- [Brief]
Could you tally the lines in the listing below that include the word "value"? Respond with the total alone.
_ _ _ _ _ _ _
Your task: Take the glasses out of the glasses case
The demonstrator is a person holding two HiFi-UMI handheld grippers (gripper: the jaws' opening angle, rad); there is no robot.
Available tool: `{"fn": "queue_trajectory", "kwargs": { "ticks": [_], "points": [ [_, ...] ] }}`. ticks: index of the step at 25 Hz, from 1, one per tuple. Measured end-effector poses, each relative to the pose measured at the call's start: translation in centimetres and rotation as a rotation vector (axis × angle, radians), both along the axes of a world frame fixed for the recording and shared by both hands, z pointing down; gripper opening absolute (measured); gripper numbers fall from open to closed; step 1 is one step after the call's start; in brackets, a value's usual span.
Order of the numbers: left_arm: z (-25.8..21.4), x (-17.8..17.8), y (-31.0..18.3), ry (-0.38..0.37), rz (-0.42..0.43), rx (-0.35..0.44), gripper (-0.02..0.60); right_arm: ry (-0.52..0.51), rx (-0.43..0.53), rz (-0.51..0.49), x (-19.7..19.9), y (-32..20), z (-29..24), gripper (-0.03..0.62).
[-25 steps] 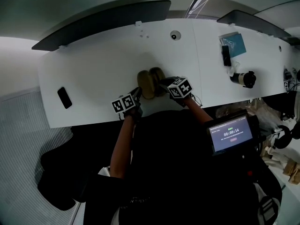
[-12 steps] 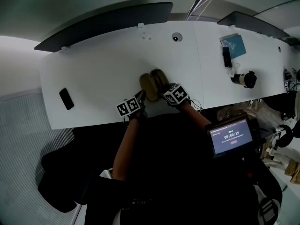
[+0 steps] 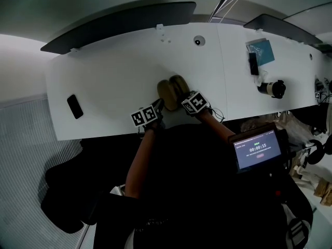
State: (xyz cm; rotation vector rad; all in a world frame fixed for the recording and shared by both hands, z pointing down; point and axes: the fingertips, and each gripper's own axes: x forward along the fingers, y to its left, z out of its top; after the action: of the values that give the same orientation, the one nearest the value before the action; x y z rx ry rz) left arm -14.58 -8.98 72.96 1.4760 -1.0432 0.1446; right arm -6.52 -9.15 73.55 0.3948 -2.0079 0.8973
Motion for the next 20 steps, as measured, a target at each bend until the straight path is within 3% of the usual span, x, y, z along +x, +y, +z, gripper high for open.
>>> {"fn": "queue_trajectory", "kwargs": {
  "ticks": [6,15,20],
  "points": [
    [0.3,-0.1,0.1,-0.020,0.011,0.005,0.052,-0.012,-0.004,-0.001,0.2,-0.2,-0.1,0.049],
    [0.1,-0.1,-0.2,-0.042,0.003,0.007,0.049,-0.246,-0.189,0.314,1.8,-1.9,-2.6,0.021],
    [-0.5,-0.1,-0.6,-0.053,0.007,0.009,0.051,-0.389,-0.293,0.397,2.1,-1.7,-4.2,0.021]
  ]
}}
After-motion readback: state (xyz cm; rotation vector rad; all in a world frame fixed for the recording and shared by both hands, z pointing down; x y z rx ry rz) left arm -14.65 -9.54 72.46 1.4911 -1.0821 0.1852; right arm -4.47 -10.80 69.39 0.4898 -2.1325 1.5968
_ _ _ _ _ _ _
- [Answer to this task]
2